Cheeney is apparently making great progress up at Gun Dog Camp in north GA, but we are missing him something fierce! :frown:

We're still hoping to pick him up around Aug 11th, but the Trainer has warned us that it might be a week or two later. At the very max we will be picking him up the 25th because he & Zio are entered in the Dog Obedience Clubs of Florida Labour Day weekend in Orlando.

Waaaaaah! I want my Cheeney-Beaney back!!!! <sniffle>


----------



## Chocx2 (Nov 16, 2009)

Sorry to hear your missing pup, just think, he is probably having a blast? :smile:


----------



## NewYorkDogue (Sep 27, 2011)

Awwww... I can understand your missing your pup. However, try to look at the this as just a blip on the whole time-line of your long life with him. 

And what a lucky pup he is to be able to fulfill his instincts as a true gun dog!

Oh, and keep a cute picture of him at hand...


----------



## Herzo (Feb 5, 2011)

Yep....... I'll bet that is hard to let them go, but just think he will be back. And he will be a better hunter.


----------



## 1605 (May 27, 2009)

*Countdown*

We will be going up to GA on Aug 24th to pick Cheeney up. Yaaaaaaay!

Counting the days....


----------



## Little Brown Jug (Dec 7, 2010)

Wonderful news! How's he doing with his training?


----------



## 1605 (May 27, 2009)

Little Brown Jug said:


> Wonderful news! How's he doing with his training?


We were told that he was progressing so well that they were also going to do force fetch; they usually don't do BOTH "breaking" and force fetch during a single training stay. So they wanted at least a couple more weeks to have BOTH "breaking" and "force fetch" well ingrained. 

At one point in answer to our weekly "how's Cheeney doing" the trainer joked "oohhh, not so well. Just send his papers." <lol> Which was proof to us that he was learning very rapidly.
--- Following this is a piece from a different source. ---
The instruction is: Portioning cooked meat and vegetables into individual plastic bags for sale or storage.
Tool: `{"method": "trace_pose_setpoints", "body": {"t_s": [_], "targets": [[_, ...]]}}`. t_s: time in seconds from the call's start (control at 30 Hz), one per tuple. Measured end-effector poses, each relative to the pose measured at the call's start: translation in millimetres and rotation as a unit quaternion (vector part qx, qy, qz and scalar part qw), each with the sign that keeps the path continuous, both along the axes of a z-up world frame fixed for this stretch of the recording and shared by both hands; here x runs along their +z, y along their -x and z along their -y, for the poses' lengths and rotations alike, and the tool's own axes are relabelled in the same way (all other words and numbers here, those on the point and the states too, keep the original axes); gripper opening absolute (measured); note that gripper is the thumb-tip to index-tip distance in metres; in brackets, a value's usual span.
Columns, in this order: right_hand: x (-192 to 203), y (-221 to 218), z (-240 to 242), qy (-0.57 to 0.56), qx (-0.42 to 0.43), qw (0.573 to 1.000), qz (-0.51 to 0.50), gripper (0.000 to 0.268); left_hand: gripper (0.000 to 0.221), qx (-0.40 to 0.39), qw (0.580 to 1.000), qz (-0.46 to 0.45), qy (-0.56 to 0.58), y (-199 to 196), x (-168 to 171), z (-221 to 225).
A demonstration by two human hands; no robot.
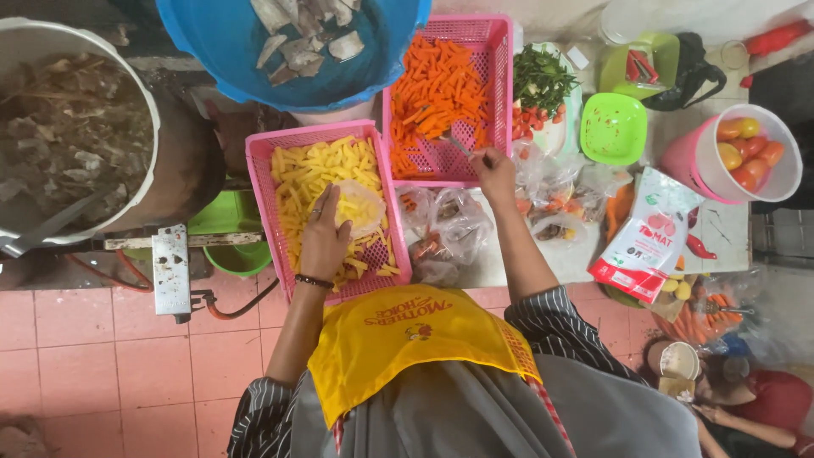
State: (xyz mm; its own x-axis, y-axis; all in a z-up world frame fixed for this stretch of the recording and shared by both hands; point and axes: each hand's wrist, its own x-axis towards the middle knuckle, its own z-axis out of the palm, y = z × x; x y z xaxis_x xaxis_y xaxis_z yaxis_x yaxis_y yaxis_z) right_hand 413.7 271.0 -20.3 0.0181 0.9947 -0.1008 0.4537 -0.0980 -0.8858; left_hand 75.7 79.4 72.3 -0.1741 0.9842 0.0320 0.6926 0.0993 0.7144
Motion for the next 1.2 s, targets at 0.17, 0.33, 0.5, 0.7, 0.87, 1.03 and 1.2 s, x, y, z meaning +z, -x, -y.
{"method": "trace_pose_setpoints", "body": {"t_s": [0.17,0.33,0.5,0.7,0.87,1.03,1.2], "targets": [[26.7,6.0,19.2,-0.012,-0.040,0.997,-0.069,0.012,0.059,-0.016,0.999,-0.036,0.012,-4.4,2.8,-1.4],[24.7,3.1,24.5,-0.020,-0.051,0.994,-0.095,0.010,0.060,-0.016,0.998,-0.062,0.029,-2.6,-12.6,2.0],[32.9,-0.4,31.9,-0.011,-0.063,0.994,-0.093,0.009,0.058,-0.026,0.997,-0.071,0.001,-1.7,-42.6,0.3],[37.2,-4.3,37.1,0.000,-0.069,0.995,-0.065,0.009,0.056,-0.020,0.993,-0.113,-0.006,-8.7,-51.6,-2.6],[39.8,-13.8,42.6,0.027,-0.077,0.997,0.011,0.009,0.059,-0.011,0.998,-0.063,-0.022,-15.7,-26.1,-8.1],[21.5,-27.8,44.7,0.072,-0.073,0.990,0.099,0.010,0.064,-0.011,0.998,-0.057,-0.036,-18.5,-36.5,-11.0],[10.5,-35.8,50.0,0.072,-0.083,0.989,0.104,0.015,0.058,-0.010,0.997,-0.050,-0.062,-22.0,-59.6,-11.4]]}}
Even though the trainer isn't a "fan" of field dogs being trained in obedience (they claim the it makes the dogs more likely to "sit" in the field if they are under stress) he was very impressed with how well Cheeney was doing. In fact, he confided that by training him in obedience, we had "taught the dog how to learn", which in turn set him up to move so quickly through his gun dog training.

Anyways, we are so happy that we are FINALLY going to pick Cheeney up. We miss him so much! (Even Zio, I'm sure.)


----------



## warunasanjaya1919 (Aug 18, 2012)

SubMariner,I am very sorry to hear that you missed your Cheeney. I wish he is spending a better time.


----------



## 1605 (May 27, 2009)

*He's Baaaack!*

Spent Fri doing the long drive up to GA to get Cheeney. Did some work with him & the trainer. Wow! He is some great "green broke" dog!

Next morning returned to train/run Zio. He was awesome with 3 finds & steady as a rock. Then worked with Cheeney & the trainer. Again, doing VERY well for a 16 month old!

Then the LONG ride home + 1 (brought back a friend's dog who was also there for training).

We are so happy to have all our pups back under one roof! :happy:


----------



## NewYorkDogue (Sep 27, 2011)

SubMariner said:


> We are so happy to have all our pups back under one roof! :happy:


I can imagine how great that feels-- your pack is back!

Congrats on all the good work they have been doing.


----------